The neighbour principles from the Donoghue case remained largely unchanged until 1990, when the case of Caparo v Dickman added 2 significant new elements to the 3-part neighbour test:-  

1) First, it had to be fair, just and reasonable to impose a duty of care; and 

2) Second, imposing a duty had to not be contrary to public policy.  

Since the Caparo case, many public bodies such as the police have relied on the public policy grounds to protect themselves from potential negligence claims. The original reason the law allowed an exemption on public policy grounds was to prevent floods of claims being made. However, over recent years there have been increasing calls for the law to change. It is difficult to justify giving public bodies immunity simply based on the fact that without it they would have too many claims made against them. Surely the point of holding anyone financially accountable for causing harm is to encourage them to act with more care. This point was highlighted in the Supreme Court case of Commissioner of the Police for the Metropolis v DSD and another in 2017. Here, the police were severely criticised for using public policy grounds as a means of getting blanket immunity for a badly mishandled investigation. The case involved dozens of women being drugged and attacked by the “black cab serial rapist”, Danny Worboys, but resulted in only 2 victims successfully obtaining compensation.   

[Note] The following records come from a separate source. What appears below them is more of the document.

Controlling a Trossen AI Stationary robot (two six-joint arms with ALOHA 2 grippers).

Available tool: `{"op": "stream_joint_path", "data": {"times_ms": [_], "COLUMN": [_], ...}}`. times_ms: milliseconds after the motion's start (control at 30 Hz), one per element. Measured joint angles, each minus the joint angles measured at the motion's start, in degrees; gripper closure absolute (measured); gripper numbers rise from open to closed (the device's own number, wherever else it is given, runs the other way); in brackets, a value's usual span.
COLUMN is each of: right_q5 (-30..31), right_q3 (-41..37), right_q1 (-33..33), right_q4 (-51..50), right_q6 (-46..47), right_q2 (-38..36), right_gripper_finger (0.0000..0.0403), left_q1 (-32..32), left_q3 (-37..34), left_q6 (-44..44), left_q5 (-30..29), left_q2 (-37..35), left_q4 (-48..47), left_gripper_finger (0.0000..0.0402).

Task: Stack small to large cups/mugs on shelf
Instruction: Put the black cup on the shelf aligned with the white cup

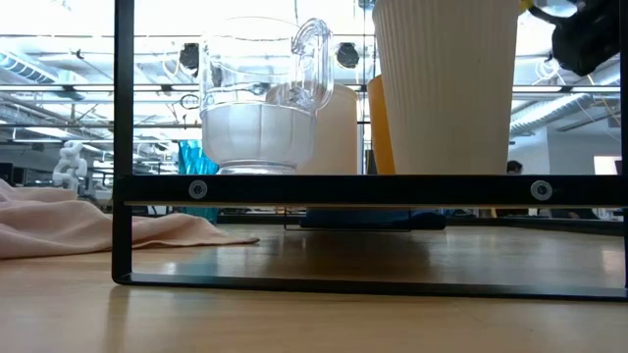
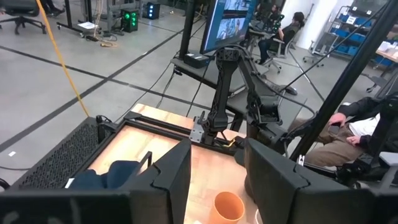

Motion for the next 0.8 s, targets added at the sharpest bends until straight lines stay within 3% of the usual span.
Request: {"op": "stream_joint_path", "data": {"times_ms": [400, 800], "right_q5": [0.4, 0.0], "right_q3": [-1.1, -1.0], "right_q1": [0.0, 0.0], "right_q4": [2.0, 1.4], "right_q6": [-1.4, -2.0], "right_q2": [0.2, -0.5], "right_gripper_finger": [0.0392, 0.0399], "left_q1": [0.0, 0.0], "left_q3": [0.0, 0.0], "left_q6": [-0.2, 0.1], "left_q5": [0.0, 0.0], "left_q2": [0.0, 0.0], "left_q4": [0.2, 0.2], "left_gripper_finger": [0.0252, 0.0252]}}
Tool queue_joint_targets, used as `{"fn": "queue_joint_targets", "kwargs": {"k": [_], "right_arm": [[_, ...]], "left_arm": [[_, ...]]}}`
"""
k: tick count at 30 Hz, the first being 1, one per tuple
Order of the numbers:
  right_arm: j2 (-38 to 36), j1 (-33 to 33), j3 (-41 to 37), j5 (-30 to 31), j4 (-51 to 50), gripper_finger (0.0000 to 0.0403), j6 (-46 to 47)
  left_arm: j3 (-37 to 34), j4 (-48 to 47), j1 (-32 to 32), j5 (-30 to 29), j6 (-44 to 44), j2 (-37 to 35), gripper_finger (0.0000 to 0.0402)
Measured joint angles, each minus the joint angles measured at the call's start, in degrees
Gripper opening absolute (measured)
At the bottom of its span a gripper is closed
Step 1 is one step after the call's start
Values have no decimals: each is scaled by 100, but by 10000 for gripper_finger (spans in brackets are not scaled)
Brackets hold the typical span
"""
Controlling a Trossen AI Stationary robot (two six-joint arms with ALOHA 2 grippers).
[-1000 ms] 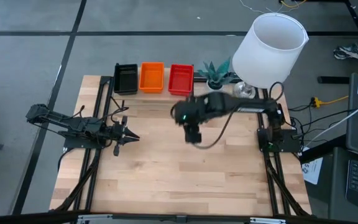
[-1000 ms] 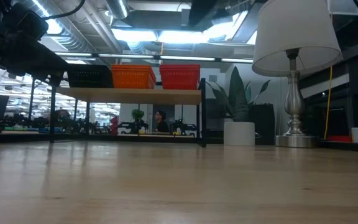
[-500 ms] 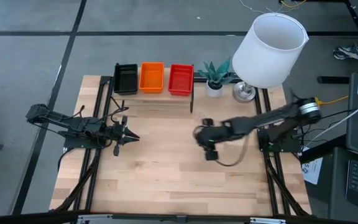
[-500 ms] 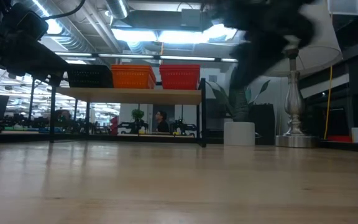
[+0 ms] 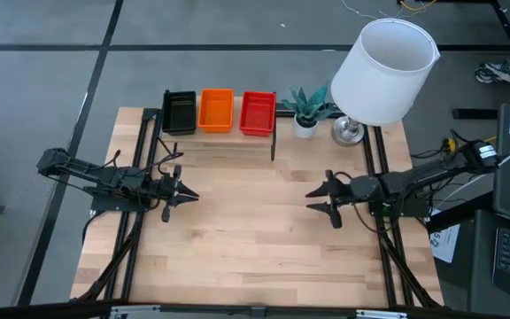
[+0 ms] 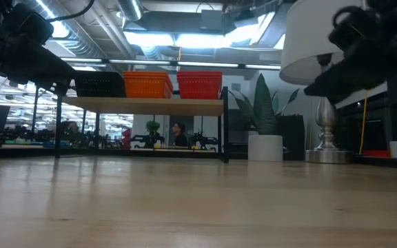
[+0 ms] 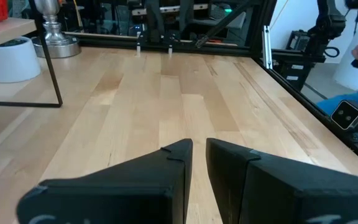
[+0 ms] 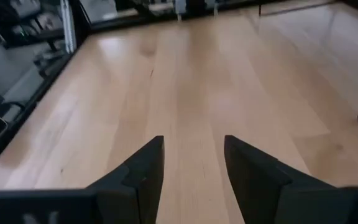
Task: Stack baskets on shelf by color
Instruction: Return to Home Position
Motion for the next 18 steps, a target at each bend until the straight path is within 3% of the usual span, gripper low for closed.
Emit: {"fn": "queue_joint_targets", "kwargs": {"k": [10, 18], "right_arm": [[-1277, -46, -1102, -160, 1006, 167, 15], [-2579, -46, -1122, -1992, 497, 167, -16]], "left_arm": [[0, 0, 2, 0, 0, 0, 39], [0, -1, 2, -1, 0, 0, 39]]}}
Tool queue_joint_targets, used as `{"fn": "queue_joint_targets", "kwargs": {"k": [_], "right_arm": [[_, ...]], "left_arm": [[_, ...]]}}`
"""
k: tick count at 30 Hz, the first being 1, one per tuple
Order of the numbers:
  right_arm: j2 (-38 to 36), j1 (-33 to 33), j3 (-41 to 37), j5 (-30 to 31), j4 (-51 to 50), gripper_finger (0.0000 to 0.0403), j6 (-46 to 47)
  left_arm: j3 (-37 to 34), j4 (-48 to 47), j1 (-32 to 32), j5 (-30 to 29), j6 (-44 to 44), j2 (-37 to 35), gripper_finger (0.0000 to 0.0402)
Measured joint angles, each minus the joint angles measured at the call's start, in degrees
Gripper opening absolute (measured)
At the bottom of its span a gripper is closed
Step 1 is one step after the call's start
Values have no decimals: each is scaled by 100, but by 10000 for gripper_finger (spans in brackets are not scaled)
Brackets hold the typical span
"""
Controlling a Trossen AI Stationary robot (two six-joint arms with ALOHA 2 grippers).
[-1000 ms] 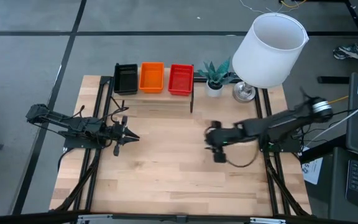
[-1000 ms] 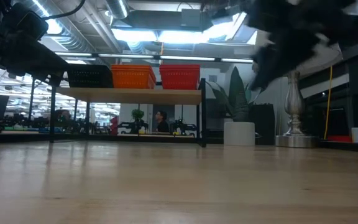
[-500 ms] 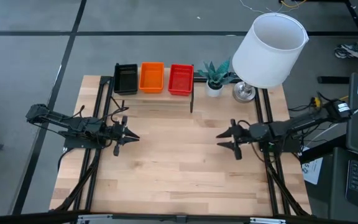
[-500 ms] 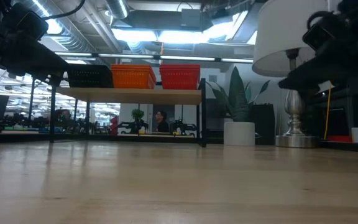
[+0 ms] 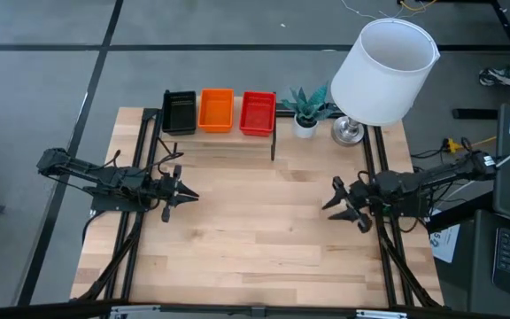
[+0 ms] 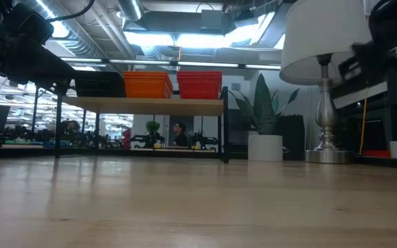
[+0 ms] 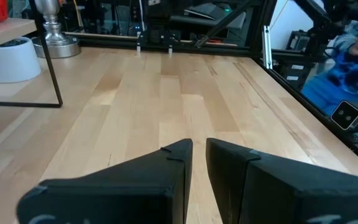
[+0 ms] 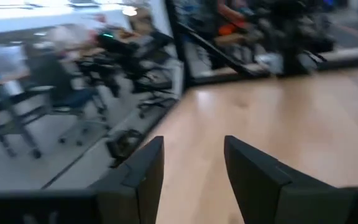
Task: Stack baskets on shelf by color
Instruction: Return to Home Position
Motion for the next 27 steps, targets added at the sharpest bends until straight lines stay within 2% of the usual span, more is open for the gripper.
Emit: {"fn": "queue_joint_targets", "kwargs": {"k": [2, 8, 14, 20, 27], "right_arm": [[-388, 0, 0, -225, -205, 167, -241], [-1485, 0, 2, -202, -1190, 167, -983], [-2389, 0, 2, -195, -1494, 167, -1141], [-2421, 0, 7, -189, -1463, 167, -2233], [-2416, 0, 7, -188, -1691, 167, -2327]], "left_arm": [[0, 2, 0, 0, 0, 0, 39], [0, 2, -1, -1, 0, 0, 39], [0, 2, 0, 1, 0, -1, 39], [0, 2, 0, 2, 0, 0, 39], [0, 19, 0, 2, 0, 0, 39]]}}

The approach today – the Robinson case 

In the case of Robinson v Chief Constable of West Yorkshire (2018), the Supreme Court clarified the law on when the police can be sued for negligence. To a degree, the courts may be “opening the floodgates” on potential claims against the police and other public bodies. In the Robinson case, an elderly lady was mistakenly knocked to the ground by the police during an attempted arrest of a drug dealer. The police were held to have acted negligently. It was also decided that the lady’s injury was a reasonably foreseeable consequence of the police’s actions. Despite this, the initial trial judge did not impose a duty of care based on public policy grounds. 

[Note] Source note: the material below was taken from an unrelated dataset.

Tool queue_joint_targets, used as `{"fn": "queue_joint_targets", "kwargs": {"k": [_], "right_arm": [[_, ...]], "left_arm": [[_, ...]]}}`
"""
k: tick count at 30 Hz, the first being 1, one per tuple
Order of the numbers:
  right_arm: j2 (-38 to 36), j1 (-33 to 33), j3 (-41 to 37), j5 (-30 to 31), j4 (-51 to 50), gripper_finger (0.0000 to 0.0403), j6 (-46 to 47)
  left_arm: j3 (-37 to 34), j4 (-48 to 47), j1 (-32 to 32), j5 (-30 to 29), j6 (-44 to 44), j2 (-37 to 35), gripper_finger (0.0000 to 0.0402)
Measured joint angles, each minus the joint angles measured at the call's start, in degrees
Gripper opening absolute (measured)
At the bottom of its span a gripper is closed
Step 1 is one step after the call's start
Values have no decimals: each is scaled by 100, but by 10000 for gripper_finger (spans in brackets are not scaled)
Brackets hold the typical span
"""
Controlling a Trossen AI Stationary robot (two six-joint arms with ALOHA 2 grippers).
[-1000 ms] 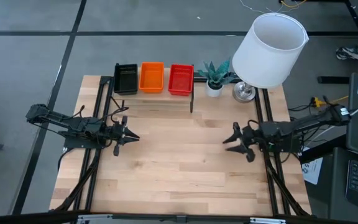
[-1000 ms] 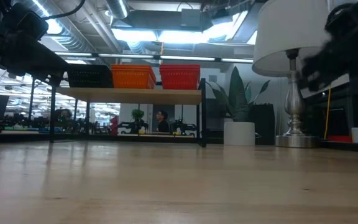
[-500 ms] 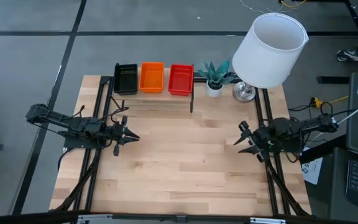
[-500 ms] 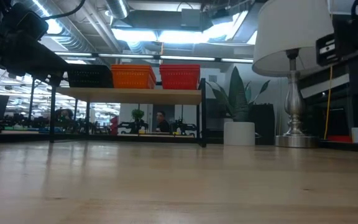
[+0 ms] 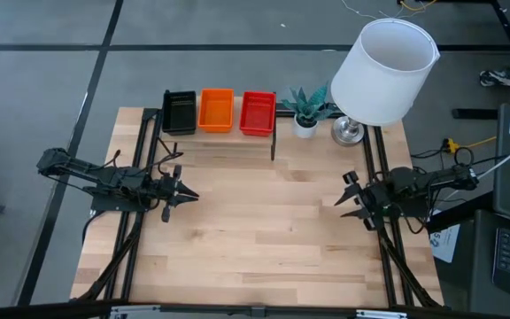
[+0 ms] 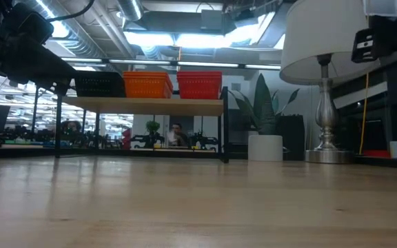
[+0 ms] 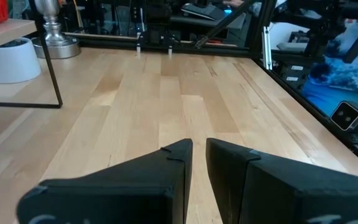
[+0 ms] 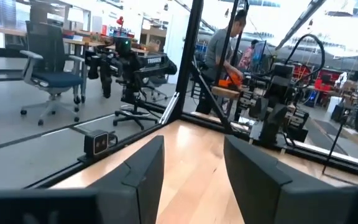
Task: Stack baskets on shelf by color
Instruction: Return to Home Position
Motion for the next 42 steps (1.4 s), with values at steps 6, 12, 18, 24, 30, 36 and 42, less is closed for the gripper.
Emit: {"fn": "queue_joint_targets", "kwargs": {"k": [6, 12, 18, 24, 30, 36, 42], "right_arm": [[6, 0, 0, 0, -152, 167, 0], [8, 0, 0, 0, -152, 167, 1], [8, 0, 0, 0, -151, 167, 2], [8, 0, 0, 0, -152, 167, 2], [8, 0, 0, 0, -153, 167, 4], [8, 1, 0, 0, -151, 167, 4], [8, 0, 0, 0, -152, 167, 4]], "left_arm": [[0, 2, 0, -2, 0, -1, 39], [0, 2, 0, 0, 0, -1, 39], [0, 2, 0, -1, 0, -1, 39], [0, 2, 0, 0, 0, -1, 39], [0, 2, 0, -1, 0, 0, 39], [0, 2, -2, 0, 0, 0, 39], [0, 2, -1, -1, 0, -1, 39]]}}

The judge’s decision is not surprising given the traditional reluctance of the courts to impose a duty of care on the police in all but the most exceptional circumstances. The police, along with other public bodies, have been treated as special cases since Caparo and could often avoid liability on public policy grounds. On appeal, the Court of Appeal also decided not to impose a duty of care in the circumstances. It was only when the case was appealed to the Supreme Court and the fundamental principles used to decide when a public policy exception would apply was re-examined that Ms Robinson won her case. The existing law that limits actions on public policy grounds remains unchanged, but the Supreme Court has indicated that how the principle has been applied since Caparo has been wrong. Because of the misunderstanding of the law on public policy exemptions, the Supreme Court made some key points to help clarify the law: 

  • The police (or any other public body for that matter) are liable for their own acts of negligence. 

  • Where harm has been caused by the actions of others, the courts have traditionally tended not to impose a duty of care. The classic example is the failure of the police to protect a victim from harm caused by a criminal.   

  • Going forward, the distinction between harm caused by a third party and that caused by a positive act or an omission of the police will be fundamental to deciding if the public policy exemption applies.   

  • In cases where harm is caused by a third party and the police have failed to act (known as an omission to act), there will generally not be a duty of care imposed. 

  • Where harm is caused by a third party and the police have acted (negligently), then a duty of care will be imposed on the police.  

In Robinson, the Court considered that there was a positive act by the police so a duty was imposed. The act of arresting someone was a positive act. Where an arrest is negligently performed, the police are liable not only for any injury caused to the person being arrested, but also for any injury that the person who is being arrested causes to another. The case does not change the law, but clarifies the circumstances when the police can limit liability on public policy grounds.  

It can also be noted that the principles developed in the case could be applied in future cases to other public bodies. Where a positive act can be identified there will no longer be a blanket protection preventing a duty of care from being imposed on any public body.